Please repeat the lines below, exactly and only, from the one that holds "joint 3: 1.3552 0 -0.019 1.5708" through the one that holds "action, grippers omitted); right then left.".

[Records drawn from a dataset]
>>>

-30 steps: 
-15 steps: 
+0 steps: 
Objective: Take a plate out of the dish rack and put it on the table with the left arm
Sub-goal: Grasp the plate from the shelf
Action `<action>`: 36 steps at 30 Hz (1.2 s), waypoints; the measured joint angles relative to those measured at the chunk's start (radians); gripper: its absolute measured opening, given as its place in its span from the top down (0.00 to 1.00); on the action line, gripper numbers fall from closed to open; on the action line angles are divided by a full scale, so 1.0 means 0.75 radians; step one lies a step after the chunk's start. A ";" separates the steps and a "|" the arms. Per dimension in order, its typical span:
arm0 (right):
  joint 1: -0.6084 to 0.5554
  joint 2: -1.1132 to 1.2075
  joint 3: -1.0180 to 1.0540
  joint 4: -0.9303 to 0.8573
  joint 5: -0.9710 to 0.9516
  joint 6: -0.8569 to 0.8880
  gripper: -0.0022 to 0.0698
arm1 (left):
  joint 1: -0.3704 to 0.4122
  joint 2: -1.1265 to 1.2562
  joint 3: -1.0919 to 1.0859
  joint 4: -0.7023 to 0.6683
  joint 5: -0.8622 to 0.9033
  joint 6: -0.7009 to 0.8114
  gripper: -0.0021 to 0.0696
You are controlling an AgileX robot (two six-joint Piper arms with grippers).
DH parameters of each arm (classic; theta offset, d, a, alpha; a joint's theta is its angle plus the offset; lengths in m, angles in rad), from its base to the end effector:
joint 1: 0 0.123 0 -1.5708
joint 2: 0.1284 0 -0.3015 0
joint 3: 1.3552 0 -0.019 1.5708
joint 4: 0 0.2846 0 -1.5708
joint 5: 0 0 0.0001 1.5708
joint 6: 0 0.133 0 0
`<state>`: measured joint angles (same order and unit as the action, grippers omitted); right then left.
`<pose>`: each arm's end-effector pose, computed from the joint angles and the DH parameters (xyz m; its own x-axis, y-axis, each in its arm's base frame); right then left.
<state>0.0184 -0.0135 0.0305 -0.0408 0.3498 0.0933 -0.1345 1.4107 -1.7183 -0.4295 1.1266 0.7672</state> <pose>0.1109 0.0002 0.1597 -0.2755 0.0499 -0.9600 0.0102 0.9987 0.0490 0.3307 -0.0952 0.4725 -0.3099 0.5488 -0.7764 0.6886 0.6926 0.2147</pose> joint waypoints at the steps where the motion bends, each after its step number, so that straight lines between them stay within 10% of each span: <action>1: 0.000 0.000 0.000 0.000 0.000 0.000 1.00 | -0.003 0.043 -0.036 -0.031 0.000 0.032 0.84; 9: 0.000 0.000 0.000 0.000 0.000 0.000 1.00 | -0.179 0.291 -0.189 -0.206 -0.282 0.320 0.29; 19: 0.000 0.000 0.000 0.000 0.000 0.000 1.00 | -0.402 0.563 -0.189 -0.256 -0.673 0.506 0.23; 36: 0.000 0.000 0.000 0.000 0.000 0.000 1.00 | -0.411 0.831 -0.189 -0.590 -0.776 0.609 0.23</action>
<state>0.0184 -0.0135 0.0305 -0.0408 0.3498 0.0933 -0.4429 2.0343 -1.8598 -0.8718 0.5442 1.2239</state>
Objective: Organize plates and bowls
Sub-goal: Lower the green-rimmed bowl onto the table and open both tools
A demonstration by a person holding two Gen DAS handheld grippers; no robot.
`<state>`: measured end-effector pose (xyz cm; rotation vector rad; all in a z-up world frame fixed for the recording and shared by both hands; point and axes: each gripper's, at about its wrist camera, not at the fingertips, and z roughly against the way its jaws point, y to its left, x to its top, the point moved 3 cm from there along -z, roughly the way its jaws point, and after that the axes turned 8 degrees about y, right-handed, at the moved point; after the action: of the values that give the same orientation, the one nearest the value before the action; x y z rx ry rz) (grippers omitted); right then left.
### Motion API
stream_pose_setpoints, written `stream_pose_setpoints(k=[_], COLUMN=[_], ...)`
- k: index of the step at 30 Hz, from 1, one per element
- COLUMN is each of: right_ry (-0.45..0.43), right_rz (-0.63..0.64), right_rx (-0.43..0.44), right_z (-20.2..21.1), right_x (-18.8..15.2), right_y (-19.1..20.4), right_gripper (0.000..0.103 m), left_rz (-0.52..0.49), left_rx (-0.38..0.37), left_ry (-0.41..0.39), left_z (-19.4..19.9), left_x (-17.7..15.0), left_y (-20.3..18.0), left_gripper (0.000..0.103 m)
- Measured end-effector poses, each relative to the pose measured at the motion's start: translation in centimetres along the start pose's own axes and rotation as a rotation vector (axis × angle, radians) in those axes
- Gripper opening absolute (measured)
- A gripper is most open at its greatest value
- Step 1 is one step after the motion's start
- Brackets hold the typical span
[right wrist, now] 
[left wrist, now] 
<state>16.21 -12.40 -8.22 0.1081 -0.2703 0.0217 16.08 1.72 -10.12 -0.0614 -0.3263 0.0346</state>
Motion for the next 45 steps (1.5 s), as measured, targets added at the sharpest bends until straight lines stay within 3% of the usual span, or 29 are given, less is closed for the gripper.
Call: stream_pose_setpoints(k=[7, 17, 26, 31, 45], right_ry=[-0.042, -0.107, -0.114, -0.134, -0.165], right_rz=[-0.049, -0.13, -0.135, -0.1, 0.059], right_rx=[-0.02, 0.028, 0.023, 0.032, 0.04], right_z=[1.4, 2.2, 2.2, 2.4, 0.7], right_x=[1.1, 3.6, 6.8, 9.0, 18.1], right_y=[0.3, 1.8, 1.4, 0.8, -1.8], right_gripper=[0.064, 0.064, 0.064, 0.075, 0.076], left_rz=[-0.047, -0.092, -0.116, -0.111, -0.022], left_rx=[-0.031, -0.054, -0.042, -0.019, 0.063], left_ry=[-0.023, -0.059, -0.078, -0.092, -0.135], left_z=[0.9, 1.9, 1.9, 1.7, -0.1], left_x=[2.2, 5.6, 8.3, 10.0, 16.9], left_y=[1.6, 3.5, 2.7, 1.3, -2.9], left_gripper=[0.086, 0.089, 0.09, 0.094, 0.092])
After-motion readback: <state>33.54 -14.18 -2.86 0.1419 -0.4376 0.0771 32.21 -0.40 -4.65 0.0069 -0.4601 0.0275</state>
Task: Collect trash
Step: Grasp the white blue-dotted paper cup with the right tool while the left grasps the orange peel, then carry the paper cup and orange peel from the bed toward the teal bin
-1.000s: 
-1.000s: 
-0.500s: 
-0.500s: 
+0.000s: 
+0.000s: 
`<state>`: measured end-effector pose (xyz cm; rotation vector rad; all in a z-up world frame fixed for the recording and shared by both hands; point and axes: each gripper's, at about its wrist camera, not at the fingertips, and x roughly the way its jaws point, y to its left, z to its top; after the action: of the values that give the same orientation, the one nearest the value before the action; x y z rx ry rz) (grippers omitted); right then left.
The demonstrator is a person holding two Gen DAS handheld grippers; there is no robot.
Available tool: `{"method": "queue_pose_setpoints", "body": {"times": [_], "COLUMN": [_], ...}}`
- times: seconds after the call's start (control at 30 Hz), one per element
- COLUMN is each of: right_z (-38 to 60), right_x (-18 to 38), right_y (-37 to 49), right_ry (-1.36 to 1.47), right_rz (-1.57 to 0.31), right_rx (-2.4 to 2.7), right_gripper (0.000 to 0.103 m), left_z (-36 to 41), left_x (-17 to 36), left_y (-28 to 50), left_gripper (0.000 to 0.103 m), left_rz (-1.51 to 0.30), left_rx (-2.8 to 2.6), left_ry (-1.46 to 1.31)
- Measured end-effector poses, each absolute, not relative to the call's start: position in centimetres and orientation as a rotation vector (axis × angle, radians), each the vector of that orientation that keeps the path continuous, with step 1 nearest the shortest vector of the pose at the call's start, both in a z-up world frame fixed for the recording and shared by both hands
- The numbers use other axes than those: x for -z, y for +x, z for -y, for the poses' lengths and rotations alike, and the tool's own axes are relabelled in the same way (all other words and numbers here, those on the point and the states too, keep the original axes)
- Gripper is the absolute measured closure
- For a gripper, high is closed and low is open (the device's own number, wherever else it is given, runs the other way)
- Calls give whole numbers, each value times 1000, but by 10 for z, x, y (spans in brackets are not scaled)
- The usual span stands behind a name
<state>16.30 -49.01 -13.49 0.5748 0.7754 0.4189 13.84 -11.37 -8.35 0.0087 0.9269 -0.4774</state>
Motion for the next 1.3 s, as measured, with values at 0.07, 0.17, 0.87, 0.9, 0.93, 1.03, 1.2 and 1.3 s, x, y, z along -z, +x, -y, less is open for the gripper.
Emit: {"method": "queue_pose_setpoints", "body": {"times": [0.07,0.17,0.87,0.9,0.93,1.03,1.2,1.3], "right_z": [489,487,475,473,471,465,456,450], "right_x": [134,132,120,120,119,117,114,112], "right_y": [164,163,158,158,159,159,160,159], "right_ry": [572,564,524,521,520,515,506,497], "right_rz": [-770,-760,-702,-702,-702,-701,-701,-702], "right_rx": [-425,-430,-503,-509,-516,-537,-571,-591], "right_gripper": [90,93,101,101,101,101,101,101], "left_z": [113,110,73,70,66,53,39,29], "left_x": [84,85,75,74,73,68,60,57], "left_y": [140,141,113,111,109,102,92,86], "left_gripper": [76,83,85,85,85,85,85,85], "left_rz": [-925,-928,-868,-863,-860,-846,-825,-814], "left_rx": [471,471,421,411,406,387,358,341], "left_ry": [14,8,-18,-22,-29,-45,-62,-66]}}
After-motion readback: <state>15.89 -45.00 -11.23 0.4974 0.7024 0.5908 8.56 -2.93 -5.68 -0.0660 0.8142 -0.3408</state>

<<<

▶ Finished exercise:
joint 3: 1.3552 0 -0.019 1.5708
joint 4: 0 0.2846 0 -1.5708
joint 5: 0 0 0.0001 1.5708
joint 6: 0 0.133 0 0
`<state>`: measured joint angles (same order and unit as the action, grippers omitted); right then left.

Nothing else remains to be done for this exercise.